■ **REQUIREMENT**
Nothing below is to be printed except the lines between the line holding "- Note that" and the line holding "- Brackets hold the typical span", inclusive, each exactly as it appears.

■ **AVAILABLE DATA**
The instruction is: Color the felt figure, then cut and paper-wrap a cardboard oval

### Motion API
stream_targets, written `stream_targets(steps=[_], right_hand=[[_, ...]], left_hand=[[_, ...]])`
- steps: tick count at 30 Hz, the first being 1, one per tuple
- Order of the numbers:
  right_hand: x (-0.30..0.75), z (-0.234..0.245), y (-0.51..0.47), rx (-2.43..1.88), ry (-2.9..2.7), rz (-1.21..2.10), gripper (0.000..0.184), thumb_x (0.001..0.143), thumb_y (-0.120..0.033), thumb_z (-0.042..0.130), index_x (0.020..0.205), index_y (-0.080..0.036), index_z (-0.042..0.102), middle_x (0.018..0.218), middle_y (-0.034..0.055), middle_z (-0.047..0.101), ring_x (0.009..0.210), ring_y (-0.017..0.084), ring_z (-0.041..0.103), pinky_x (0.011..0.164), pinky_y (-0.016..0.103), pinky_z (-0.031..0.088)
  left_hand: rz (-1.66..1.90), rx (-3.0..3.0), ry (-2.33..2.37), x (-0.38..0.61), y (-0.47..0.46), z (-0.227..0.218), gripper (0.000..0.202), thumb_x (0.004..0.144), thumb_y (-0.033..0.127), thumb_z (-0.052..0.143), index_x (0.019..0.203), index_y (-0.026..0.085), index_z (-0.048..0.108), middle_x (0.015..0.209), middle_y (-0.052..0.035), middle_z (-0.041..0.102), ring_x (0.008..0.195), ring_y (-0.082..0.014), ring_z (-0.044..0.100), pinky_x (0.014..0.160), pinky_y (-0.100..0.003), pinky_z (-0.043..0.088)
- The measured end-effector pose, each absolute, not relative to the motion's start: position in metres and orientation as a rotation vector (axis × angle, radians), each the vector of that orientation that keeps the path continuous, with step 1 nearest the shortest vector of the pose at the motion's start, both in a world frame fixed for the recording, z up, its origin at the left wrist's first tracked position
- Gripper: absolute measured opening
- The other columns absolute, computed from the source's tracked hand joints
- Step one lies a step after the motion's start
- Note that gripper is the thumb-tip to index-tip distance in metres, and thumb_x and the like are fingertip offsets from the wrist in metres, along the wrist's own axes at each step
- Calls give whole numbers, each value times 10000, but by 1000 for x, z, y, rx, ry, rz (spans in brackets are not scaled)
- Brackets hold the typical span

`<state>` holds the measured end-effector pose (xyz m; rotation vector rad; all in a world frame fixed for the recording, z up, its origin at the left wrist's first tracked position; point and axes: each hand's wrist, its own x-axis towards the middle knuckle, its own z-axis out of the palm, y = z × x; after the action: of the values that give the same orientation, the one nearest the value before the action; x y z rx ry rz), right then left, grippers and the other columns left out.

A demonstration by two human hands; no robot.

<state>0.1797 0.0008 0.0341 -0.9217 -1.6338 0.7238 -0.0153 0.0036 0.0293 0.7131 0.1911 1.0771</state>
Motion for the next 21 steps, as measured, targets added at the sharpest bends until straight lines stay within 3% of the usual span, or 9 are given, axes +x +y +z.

■ **SOLUTION TO THIS PROBLEM**
- Note that gripper is the thumb-tip to index-tip distance in metres, and thumb_x and the like are fingertip offsets from the wrist in metres, along the wrist's own axes at each step
- Calls give whole numbers, each value times 10000, but by 1000 for x, z, y, rx, ry, rz (spans in brackets are not scaled)
- Brackets hold the typical span

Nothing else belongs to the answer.